Start at the line below containing "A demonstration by" and stop at the line containing "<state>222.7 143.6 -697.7". Repeat every line of that stretch exactly, and nothing outside it.

* _Source material_:
☆ ☆ ☆
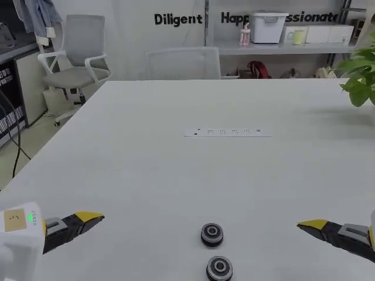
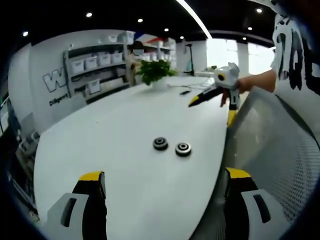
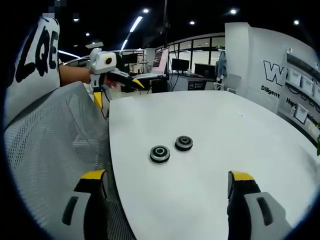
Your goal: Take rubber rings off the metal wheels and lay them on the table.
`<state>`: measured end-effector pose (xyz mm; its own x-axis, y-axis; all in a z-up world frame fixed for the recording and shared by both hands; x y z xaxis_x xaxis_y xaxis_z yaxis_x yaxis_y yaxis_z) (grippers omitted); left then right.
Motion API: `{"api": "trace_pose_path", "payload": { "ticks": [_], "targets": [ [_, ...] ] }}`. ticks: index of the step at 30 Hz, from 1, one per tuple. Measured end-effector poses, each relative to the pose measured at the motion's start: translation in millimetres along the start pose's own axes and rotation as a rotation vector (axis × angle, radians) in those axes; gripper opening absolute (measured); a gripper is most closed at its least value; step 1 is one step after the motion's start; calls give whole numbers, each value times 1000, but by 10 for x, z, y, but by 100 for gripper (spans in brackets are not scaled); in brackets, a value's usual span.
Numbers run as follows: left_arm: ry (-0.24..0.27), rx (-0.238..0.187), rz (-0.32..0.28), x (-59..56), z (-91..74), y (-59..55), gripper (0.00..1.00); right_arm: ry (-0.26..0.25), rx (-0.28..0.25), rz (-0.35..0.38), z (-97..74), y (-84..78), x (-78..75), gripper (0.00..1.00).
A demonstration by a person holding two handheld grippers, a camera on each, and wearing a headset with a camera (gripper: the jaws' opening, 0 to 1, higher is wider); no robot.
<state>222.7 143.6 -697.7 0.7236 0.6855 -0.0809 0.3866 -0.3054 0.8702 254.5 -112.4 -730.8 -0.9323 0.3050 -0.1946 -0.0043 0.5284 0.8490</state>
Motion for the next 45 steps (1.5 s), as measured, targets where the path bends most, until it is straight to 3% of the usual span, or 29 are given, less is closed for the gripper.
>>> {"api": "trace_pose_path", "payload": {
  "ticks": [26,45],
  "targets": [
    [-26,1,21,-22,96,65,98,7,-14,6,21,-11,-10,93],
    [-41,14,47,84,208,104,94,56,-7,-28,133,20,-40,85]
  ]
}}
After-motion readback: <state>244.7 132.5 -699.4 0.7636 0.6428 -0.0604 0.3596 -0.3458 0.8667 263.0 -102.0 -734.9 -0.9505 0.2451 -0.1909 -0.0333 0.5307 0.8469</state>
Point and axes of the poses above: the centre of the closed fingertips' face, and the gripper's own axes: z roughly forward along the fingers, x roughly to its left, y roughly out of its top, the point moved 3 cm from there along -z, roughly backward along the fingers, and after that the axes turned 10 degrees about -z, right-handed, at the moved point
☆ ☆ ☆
* _Exercise result_:
A demonstration by a person holding two handheld grippers, a camera on each, and wearing a headset with a camera (gripper: the jaws' opening, 0 to 1, higher is wider); no robot.
<state>222.7 143.6 -697.7 0.7236 0.6855 -0.0809 0.3866 -0.3054 0.8702 254.5 -112.4 -730.8 -0.9323 0.3050 -0.1946 -0.0043 0.5284 0.8490</state>

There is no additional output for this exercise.